= Supplied records =
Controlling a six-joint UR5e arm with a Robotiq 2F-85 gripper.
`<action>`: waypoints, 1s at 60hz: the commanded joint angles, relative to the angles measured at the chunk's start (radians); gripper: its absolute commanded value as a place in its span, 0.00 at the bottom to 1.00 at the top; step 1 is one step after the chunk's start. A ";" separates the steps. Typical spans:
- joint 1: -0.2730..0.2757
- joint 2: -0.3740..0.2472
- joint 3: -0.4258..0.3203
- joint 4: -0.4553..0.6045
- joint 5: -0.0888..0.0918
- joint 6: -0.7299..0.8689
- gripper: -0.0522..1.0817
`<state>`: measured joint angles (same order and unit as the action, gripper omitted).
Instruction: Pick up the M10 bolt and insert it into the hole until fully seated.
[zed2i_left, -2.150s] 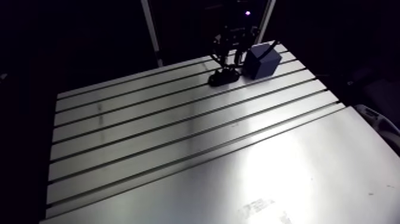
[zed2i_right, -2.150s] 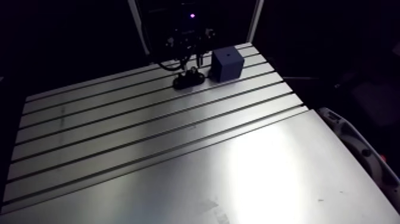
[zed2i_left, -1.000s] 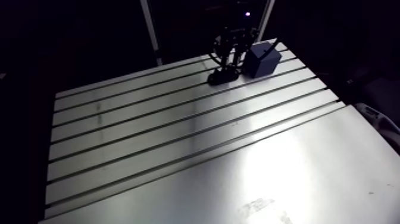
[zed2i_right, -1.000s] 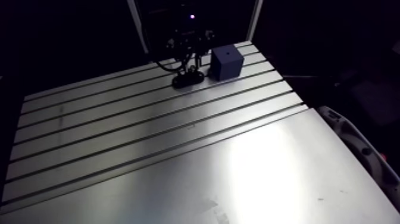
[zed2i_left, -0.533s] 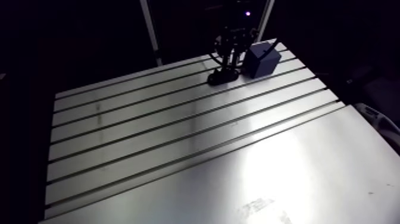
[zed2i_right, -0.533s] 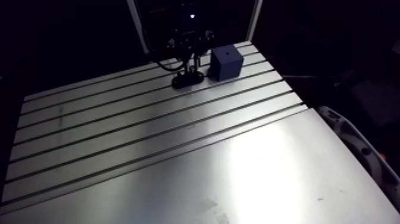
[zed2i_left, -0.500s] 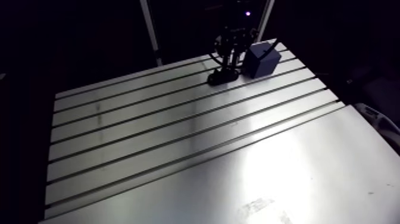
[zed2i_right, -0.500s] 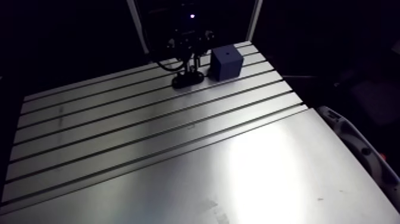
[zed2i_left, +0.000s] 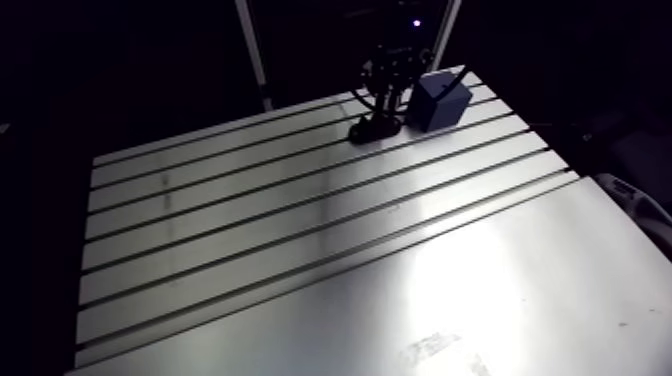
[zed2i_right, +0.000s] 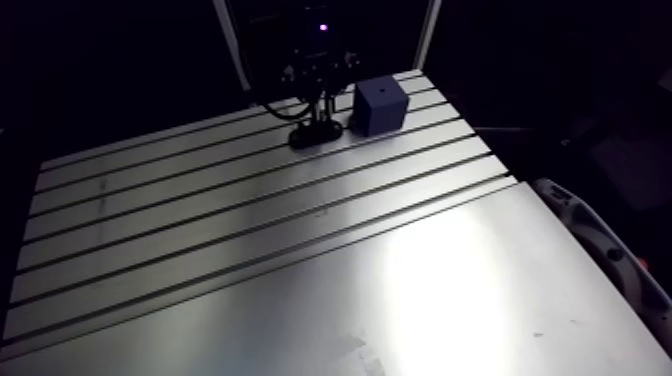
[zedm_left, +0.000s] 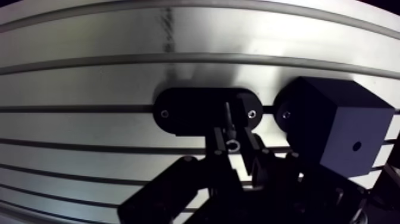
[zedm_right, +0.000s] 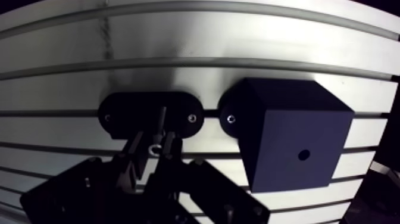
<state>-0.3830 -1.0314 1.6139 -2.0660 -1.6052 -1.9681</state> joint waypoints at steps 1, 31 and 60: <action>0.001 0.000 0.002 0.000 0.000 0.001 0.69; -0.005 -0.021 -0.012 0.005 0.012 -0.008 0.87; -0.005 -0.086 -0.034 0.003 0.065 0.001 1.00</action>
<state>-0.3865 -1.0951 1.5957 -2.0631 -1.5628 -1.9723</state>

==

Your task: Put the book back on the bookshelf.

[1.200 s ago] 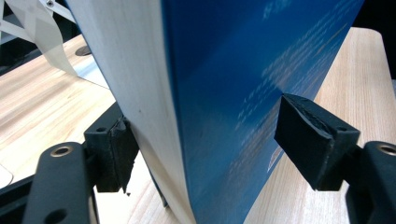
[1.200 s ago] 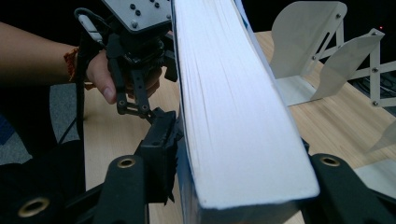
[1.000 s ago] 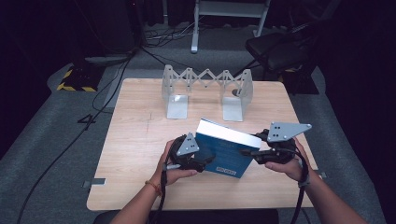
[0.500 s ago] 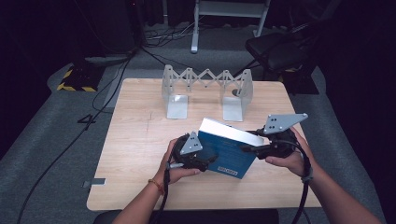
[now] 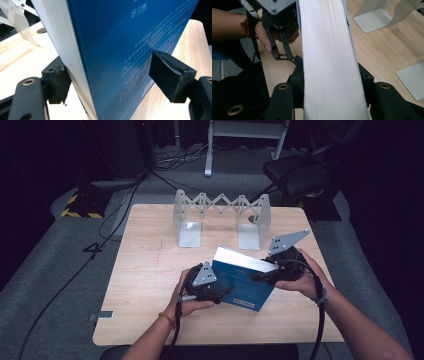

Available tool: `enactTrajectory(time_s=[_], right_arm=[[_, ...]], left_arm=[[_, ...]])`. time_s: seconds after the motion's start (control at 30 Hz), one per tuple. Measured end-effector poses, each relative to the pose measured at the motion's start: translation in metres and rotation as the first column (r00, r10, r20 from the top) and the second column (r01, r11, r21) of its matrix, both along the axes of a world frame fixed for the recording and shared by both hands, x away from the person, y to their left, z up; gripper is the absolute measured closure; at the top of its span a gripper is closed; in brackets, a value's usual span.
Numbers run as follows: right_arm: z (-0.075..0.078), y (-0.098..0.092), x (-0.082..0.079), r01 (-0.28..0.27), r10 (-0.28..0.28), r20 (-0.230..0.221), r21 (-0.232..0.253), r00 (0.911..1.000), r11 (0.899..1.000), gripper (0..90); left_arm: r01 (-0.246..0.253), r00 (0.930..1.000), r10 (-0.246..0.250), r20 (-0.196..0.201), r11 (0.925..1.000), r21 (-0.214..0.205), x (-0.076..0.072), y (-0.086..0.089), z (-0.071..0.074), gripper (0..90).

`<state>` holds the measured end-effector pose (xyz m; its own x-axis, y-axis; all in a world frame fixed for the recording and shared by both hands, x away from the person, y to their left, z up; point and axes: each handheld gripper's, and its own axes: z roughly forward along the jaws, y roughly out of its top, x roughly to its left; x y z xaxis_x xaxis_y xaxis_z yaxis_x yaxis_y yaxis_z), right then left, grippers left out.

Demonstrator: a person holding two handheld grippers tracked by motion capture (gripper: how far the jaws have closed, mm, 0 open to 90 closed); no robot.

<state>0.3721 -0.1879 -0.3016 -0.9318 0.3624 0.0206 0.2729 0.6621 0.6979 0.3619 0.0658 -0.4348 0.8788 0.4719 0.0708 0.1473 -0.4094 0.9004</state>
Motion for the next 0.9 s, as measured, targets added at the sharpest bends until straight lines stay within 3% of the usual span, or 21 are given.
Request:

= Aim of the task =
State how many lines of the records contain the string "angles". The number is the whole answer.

= Exercise response =
2